HOLYOKE - As the city prepares to be the site for a new high speed computing center, members of the business community have underwritten a video that will be used to recruit other businesses to the city.

The Holyoke Economic and Industrial Corporation (HEDIC) with the Pioneer Valley Railroad and the Holyoke Gas & Electric Department developed the video, which made its debut at a HEDIC meeting on Nov. 9.

The $6,000 production will be on the city's Web site within the next two weeks and will be available on DVD for interested businesses, according to Kathy Anderson, the executive director of the Office of Economic and Industrial Development.

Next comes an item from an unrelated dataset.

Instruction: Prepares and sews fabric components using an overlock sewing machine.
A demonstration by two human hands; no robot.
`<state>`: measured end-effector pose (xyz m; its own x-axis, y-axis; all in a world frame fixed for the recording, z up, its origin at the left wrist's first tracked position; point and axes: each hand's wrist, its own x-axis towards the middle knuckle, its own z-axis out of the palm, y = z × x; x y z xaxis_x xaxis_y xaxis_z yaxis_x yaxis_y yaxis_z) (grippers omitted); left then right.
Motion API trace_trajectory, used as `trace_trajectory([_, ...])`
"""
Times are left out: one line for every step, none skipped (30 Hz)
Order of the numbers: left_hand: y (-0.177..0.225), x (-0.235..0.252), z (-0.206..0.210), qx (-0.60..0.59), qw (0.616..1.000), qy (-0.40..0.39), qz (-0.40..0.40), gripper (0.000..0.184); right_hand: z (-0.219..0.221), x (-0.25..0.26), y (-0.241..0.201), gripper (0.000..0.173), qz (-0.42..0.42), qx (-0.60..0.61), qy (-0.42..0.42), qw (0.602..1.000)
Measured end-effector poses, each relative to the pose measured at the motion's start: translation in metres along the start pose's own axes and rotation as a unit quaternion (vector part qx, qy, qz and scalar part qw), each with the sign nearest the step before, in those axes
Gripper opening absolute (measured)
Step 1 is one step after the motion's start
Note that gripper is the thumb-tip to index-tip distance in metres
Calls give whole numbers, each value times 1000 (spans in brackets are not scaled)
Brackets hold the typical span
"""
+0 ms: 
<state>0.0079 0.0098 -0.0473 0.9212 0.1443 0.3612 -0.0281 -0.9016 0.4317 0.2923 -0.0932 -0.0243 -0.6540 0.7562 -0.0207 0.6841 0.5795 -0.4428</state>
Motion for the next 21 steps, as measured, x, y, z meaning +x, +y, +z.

Produced by Holyoke native P.J. Moynihan of Digital Eyes Films, "Holyoke: Green Business Grows Here," the film highlights how the city cooperates with businesses, its location near the intersection of two major highways and access to rail, among other features.

The short film also notes that within a 30-minute drive of Holyoke there are 110,000 college students ensuring a trained workforce from which businesses can recruit and that Holyoke has workforce development resources offered by career point and the Kittredge Center.

The film also touts the city's low utility rates and quick permitting processes.

Business owners such as Joseph Peters of Universal Plastics offer testimonials to how well businesses are treated by the city.

Noting how businesses research a community, Anderson said, "When businesses think about moving, they do most of the work upfront before they call you."

David Guzman, a development specialist with Office of Economic and Industrial Development, said the film has already been used by the city at a bio-tech trade show.

Anderson said that just last week two businesses called her office looking for information on Holyoke.

Moynihan thanked the film's sponsors and said he wanted to create a "positioning piece" for the city for about a year.

"Holyoke, like America, has to reinvent itself," he said.